# [Exercise aim]
Please report how many lines of the following entries hold the word "things", giving the number alone.

(Records from a dataset)
# # # # # # #

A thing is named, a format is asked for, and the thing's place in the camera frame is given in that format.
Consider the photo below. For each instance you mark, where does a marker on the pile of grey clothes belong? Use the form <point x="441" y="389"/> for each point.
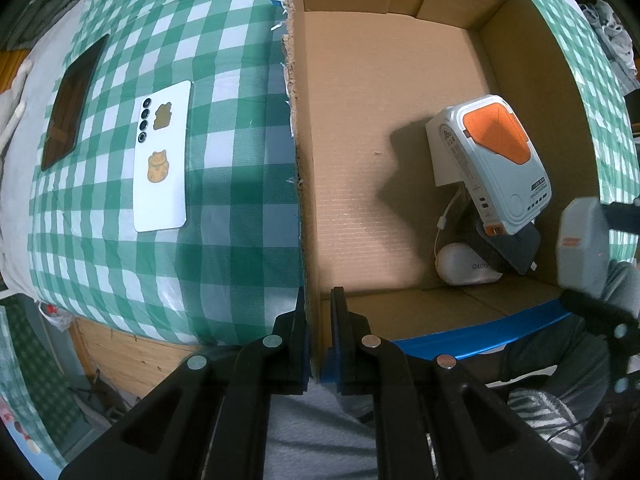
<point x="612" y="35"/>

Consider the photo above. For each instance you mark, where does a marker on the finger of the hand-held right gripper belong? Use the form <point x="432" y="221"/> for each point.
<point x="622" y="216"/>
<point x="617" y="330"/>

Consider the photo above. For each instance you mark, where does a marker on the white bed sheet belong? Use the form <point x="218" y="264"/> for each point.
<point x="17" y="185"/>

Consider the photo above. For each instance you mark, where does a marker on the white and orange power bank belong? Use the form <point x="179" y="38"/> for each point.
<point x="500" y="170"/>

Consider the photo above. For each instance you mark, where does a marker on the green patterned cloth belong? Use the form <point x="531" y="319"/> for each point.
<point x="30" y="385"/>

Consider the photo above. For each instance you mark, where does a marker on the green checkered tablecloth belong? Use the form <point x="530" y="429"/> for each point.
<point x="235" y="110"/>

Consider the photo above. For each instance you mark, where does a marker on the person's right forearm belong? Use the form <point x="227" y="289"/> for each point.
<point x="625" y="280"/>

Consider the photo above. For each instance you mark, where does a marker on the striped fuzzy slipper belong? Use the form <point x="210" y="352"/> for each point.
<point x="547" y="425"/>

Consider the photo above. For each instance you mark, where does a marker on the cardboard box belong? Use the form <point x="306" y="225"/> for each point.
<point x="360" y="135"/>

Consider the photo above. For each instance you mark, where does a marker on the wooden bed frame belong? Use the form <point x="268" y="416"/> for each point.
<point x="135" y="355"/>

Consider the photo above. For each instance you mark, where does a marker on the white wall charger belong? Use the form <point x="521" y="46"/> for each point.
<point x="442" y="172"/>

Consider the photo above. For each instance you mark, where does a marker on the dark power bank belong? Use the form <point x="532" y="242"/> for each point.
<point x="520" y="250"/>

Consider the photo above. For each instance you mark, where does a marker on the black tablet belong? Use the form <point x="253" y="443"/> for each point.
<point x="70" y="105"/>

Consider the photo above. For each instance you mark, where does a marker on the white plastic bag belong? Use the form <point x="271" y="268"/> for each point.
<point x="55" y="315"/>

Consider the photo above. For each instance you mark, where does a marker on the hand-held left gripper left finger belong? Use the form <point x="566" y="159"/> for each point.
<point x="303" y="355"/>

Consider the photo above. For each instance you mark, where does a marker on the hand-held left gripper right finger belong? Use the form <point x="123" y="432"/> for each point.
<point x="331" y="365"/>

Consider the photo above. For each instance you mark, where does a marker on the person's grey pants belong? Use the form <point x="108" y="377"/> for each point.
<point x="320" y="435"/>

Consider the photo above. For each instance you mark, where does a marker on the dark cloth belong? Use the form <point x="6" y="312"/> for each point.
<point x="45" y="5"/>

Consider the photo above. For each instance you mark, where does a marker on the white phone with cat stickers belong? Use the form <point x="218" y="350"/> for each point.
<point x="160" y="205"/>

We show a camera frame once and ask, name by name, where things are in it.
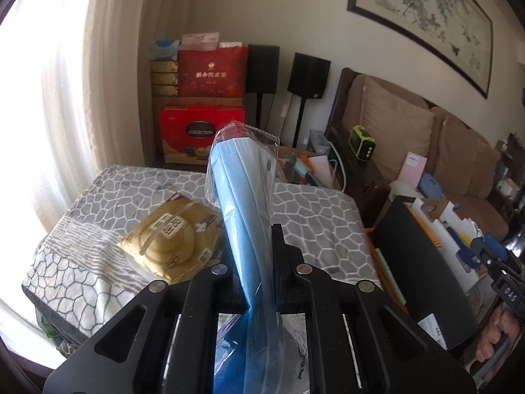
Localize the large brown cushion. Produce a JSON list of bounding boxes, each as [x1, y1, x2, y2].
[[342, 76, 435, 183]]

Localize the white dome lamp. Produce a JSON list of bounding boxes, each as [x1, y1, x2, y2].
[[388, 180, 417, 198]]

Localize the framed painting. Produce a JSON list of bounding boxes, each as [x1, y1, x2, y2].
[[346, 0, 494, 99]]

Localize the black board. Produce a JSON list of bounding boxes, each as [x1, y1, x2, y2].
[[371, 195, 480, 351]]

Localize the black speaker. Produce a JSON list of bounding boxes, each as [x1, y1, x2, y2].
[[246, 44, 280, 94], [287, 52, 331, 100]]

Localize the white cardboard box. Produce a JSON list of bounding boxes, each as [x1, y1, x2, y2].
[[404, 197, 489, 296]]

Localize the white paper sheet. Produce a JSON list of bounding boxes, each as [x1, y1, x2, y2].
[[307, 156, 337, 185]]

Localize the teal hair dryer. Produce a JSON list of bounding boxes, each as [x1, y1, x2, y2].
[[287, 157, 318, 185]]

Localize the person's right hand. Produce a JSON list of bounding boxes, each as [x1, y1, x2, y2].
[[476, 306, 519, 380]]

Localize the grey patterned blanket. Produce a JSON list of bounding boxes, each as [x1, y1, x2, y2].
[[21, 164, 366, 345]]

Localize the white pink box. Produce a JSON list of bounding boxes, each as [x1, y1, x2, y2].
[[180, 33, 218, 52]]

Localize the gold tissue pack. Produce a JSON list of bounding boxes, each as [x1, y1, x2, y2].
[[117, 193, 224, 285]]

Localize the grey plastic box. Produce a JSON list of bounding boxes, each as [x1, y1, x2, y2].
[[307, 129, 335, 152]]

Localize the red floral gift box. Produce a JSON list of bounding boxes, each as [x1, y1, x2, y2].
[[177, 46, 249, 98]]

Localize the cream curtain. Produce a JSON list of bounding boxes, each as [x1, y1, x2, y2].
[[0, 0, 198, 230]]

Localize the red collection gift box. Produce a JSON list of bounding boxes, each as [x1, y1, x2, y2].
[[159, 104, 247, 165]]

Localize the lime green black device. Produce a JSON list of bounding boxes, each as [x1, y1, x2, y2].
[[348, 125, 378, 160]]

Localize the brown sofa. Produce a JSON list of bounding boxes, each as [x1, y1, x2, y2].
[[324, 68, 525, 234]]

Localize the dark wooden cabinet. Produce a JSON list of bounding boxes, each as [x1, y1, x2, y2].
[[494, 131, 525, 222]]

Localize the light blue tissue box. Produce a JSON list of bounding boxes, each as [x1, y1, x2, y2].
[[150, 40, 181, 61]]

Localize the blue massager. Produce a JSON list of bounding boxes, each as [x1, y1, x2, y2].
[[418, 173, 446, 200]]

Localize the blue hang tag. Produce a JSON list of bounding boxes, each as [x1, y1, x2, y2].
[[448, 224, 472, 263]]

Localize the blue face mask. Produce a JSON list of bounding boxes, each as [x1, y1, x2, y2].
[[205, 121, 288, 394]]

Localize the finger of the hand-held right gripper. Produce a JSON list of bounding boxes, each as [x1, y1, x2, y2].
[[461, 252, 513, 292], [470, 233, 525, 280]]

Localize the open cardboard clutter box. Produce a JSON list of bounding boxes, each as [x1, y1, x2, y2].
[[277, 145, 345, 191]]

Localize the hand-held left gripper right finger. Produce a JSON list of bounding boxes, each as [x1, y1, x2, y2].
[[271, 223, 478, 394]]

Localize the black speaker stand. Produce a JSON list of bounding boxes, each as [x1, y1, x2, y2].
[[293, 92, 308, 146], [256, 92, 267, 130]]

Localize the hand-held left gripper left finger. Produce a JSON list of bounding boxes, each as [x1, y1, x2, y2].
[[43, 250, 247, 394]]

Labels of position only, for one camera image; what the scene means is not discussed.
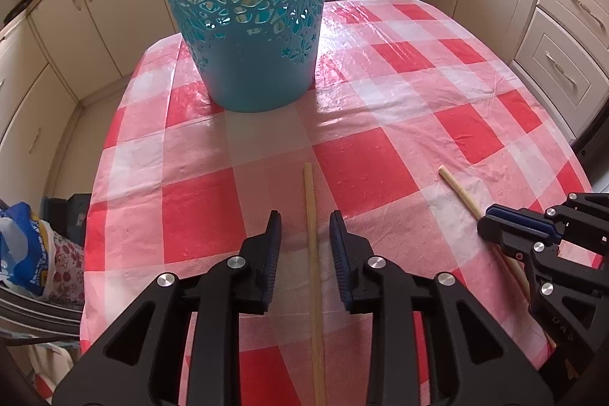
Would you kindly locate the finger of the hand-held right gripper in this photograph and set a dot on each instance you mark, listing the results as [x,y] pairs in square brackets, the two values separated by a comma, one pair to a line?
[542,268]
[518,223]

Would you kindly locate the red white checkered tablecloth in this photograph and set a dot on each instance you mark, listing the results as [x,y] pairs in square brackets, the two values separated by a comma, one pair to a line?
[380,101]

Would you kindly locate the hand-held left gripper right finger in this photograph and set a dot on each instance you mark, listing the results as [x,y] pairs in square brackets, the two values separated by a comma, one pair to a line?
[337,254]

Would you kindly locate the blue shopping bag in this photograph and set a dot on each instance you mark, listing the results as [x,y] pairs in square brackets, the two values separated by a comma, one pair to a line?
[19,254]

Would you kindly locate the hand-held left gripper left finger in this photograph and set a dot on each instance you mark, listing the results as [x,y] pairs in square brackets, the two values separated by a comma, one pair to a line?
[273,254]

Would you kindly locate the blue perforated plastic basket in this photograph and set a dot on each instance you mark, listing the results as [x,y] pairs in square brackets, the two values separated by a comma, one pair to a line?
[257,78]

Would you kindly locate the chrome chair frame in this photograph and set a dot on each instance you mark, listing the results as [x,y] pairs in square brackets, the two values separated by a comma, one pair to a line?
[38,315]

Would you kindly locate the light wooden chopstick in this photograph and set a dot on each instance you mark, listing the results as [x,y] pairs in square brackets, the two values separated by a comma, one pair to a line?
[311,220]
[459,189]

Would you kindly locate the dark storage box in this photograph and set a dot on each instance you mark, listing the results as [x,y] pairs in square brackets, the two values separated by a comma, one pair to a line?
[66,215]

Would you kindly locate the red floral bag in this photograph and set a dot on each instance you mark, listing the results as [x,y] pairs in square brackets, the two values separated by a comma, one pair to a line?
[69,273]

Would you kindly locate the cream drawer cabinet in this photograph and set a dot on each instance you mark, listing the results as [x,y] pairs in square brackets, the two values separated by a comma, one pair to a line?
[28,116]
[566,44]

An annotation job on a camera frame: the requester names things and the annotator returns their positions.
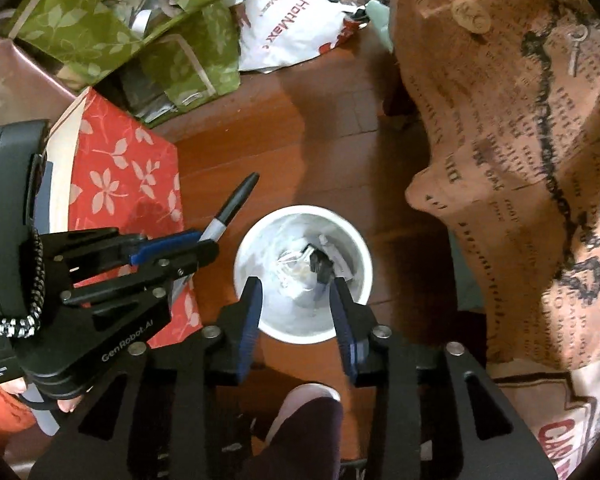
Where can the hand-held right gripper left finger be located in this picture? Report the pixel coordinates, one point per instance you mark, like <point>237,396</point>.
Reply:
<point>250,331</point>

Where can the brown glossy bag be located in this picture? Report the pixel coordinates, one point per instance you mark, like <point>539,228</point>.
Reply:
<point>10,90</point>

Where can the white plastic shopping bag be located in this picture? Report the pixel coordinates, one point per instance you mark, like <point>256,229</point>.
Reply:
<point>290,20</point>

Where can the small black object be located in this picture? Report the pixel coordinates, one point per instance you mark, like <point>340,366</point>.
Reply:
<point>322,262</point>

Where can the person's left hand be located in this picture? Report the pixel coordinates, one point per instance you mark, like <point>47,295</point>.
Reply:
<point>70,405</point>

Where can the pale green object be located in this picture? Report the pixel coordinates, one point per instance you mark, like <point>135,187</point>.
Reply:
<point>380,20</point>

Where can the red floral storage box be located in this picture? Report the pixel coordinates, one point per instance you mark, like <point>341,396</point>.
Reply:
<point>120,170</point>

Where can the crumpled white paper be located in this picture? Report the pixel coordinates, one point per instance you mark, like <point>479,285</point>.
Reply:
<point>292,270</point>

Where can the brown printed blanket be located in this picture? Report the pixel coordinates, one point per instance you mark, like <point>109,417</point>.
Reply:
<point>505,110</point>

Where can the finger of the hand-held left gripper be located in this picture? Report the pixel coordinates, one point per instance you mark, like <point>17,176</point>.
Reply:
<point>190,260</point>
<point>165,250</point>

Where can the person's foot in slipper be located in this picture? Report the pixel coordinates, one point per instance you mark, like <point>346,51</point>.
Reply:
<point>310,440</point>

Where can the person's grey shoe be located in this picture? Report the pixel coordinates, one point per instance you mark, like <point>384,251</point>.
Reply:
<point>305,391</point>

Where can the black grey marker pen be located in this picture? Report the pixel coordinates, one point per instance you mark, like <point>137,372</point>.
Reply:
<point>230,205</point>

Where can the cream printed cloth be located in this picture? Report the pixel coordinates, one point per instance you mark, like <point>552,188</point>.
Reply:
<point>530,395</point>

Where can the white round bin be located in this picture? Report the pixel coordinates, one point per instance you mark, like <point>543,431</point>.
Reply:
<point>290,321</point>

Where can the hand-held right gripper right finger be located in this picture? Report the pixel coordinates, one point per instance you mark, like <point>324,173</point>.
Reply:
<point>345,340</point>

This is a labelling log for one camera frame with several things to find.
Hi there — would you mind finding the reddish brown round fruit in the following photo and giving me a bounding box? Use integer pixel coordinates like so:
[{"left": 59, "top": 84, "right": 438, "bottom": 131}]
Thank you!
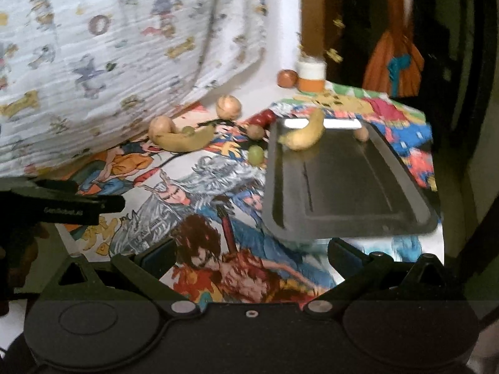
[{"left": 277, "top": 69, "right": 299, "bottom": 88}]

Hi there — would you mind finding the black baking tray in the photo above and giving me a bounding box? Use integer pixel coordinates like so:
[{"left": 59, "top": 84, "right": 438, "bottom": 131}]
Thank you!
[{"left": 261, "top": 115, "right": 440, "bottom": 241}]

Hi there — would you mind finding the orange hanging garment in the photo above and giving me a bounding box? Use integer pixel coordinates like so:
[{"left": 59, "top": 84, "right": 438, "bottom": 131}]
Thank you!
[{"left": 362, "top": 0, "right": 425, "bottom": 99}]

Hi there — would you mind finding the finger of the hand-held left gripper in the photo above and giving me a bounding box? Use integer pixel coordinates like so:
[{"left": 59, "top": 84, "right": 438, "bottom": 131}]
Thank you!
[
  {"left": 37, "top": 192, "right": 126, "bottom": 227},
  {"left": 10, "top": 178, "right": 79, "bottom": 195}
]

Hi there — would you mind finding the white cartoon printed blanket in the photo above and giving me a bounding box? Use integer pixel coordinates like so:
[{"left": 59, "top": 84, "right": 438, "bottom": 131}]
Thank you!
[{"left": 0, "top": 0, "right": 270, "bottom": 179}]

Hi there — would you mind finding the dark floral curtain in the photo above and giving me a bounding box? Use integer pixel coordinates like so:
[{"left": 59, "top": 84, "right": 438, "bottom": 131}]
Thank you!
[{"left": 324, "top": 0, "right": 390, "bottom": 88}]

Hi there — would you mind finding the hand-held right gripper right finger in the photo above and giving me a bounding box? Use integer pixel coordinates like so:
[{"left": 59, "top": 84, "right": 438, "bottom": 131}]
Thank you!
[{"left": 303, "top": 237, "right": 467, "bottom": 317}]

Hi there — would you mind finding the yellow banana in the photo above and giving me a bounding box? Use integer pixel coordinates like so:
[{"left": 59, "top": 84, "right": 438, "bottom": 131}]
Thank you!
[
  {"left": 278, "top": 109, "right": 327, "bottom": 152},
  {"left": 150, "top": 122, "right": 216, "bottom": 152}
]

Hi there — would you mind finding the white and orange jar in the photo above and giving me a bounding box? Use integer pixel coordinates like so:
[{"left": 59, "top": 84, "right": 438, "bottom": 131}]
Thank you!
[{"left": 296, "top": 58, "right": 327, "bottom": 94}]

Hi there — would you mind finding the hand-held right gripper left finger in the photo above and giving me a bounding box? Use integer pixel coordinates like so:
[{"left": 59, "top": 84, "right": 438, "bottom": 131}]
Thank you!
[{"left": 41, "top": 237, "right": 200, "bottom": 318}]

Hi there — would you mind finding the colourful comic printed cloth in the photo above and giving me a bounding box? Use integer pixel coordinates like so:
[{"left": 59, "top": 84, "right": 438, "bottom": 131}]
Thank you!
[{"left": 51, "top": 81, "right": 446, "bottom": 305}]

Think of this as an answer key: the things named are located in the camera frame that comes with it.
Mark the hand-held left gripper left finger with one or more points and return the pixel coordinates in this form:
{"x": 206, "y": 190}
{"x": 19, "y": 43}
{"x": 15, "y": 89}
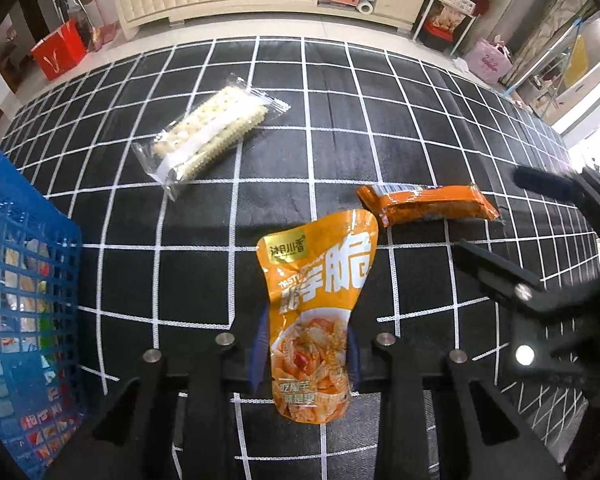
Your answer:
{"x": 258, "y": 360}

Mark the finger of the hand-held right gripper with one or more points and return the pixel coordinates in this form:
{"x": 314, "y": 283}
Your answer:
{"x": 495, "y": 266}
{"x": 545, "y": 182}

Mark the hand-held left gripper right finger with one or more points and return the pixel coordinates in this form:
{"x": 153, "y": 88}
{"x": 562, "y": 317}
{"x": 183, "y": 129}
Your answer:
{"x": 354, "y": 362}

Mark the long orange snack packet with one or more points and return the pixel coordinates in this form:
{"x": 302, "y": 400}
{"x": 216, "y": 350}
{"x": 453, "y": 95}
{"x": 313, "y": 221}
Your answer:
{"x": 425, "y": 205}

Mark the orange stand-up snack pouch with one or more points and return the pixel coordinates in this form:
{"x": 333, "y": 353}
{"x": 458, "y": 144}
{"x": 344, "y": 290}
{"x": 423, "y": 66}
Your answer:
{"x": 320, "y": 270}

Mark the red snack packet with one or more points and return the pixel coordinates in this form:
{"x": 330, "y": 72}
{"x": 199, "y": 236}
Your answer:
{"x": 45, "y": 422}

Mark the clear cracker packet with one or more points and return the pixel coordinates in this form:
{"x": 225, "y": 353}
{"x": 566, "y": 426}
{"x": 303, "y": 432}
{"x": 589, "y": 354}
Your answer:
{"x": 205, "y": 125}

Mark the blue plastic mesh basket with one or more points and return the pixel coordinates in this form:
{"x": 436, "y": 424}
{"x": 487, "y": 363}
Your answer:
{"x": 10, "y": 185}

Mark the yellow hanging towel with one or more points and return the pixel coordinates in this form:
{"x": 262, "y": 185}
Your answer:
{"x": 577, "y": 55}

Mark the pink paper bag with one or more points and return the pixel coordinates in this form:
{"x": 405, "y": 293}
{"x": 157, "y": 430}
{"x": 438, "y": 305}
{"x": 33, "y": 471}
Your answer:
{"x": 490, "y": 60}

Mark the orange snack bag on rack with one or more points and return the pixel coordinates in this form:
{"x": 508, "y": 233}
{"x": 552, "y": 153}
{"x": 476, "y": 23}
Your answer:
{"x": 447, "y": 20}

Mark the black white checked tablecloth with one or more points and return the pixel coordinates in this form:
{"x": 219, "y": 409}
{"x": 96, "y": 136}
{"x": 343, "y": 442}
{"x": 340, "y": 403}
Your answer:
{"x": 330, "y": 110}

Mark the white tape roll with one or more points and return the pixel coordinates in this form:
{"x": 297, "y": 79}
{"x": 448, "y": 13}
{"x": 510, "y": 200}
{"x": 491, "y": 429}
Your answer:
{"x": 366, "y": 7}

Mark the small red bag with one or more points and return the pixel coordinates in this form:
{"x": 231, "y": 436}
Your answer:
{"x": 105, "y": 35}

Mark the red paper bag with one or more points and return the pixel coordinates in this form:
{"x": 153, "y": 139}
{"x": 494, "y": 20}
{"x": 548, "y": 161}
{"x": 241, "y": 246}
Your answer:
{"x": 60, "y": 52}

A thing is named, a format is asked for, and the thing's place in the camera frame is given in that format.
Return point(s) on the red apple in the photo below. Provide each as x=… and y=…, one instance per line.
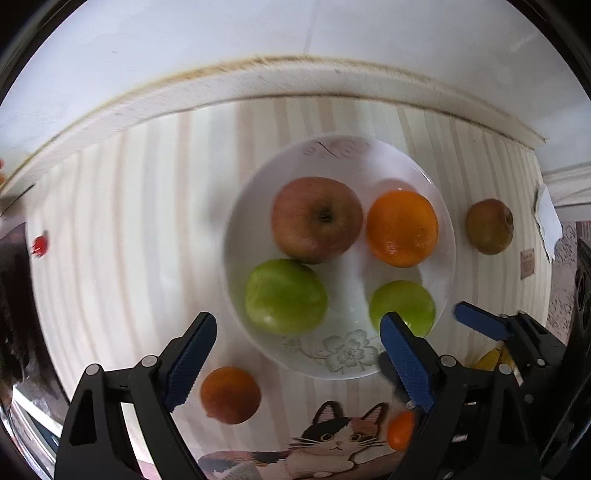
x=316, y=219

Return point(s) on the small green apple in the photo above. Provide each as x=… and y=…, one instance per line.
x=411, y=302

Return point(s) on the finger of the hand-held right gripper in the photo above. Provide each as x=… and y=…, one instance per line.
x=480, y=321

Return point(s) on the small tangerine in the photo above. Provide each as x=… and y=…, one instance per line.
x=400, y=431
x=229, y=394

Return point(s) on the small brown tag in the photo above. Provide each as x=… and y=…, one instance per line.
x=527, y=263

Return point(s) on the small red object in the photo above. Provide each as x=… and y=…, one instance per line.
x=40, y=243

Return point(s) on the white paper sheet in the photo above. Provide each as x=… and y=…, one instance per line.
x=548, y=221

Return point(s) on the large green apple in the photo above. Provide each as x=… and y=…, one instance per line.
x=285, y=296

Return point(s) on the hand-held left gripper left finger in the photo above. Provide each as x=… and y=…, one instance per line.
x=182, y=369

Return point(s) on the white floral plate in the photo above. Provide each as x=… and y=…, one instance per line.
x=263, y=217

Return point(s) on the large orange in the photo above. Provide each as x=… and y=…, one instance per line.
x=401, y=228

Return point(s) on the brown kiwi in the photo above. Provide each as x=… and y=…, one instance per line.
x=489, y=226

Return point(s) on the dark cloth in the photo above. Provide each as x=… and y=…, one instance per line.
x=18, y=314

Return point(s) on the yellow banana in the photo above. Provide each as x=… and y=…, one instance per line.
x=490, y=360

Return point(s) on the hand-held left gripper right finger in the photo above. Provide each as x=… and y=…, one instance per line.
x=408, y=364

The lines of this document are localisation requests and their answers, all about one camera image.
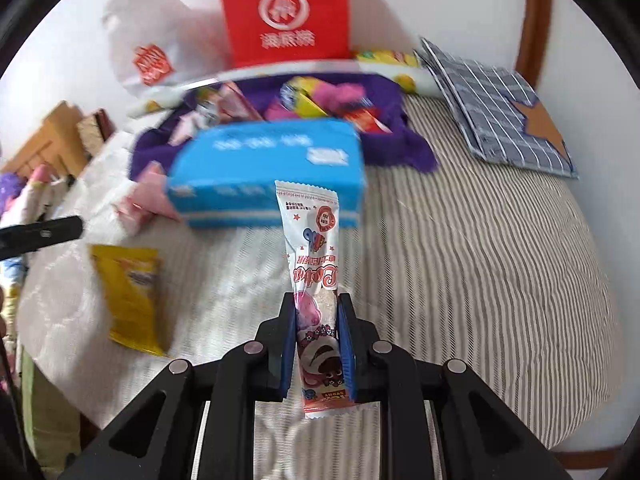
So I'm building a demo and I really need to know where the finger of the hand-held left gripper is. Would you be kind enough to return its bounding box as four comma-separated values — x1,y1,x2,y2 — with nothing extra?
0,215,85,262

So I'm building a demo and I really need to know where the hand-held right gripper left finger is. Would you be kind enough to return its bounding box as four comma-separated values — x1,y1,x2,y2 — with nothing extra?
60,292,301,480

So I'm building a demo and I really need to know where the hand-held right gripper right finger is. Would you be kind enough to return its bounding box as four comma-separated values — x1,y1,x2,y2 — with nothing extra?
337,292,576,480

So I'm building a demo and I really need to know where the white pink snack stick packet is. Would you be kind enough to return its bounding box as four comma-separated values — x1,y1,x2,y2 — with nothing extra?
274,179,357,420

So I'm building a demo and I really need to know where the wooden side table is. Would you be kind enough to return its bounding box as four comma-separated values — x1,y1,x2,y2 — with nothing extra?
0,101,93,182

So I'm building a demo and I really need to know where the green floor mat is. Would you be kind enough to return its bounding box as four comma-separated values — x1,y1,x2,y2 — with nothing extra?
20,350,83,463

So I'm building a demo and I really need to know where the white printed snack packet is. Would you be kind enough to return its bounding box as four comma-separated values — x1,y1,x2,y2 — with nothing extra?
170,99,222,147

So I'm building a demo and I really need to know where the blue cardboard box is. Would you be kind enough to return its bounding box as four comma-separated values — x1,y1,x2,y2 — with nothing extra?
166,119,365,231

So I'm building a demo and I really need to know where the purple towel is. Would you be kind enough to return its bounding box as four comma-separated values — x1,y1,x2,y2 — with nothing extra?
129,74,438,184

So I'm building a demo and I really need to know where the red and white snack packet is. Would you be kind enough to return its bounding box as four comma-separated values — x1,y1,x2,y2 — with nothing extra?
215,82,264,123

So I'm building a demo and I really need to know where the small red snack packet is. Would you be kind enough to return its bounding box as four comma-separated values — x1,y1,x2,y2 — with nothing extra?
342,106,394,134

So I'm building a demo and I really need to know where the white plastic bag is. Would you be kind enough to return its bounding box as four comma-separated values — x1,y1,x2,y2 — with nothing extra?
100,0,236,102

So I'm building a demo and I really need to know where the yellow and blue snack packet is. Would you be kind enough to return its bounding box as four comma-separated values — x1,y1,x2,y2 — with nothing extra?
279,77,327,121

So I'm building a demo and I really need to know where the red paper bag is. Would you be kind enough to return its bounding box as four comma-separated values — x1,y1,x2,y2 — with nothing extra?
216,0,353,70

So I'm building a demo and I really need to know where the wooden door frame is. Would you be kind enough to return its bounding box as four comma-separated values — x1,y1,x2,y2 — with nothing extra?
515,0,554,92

# # # # # # #

# [Result of the exercise]
4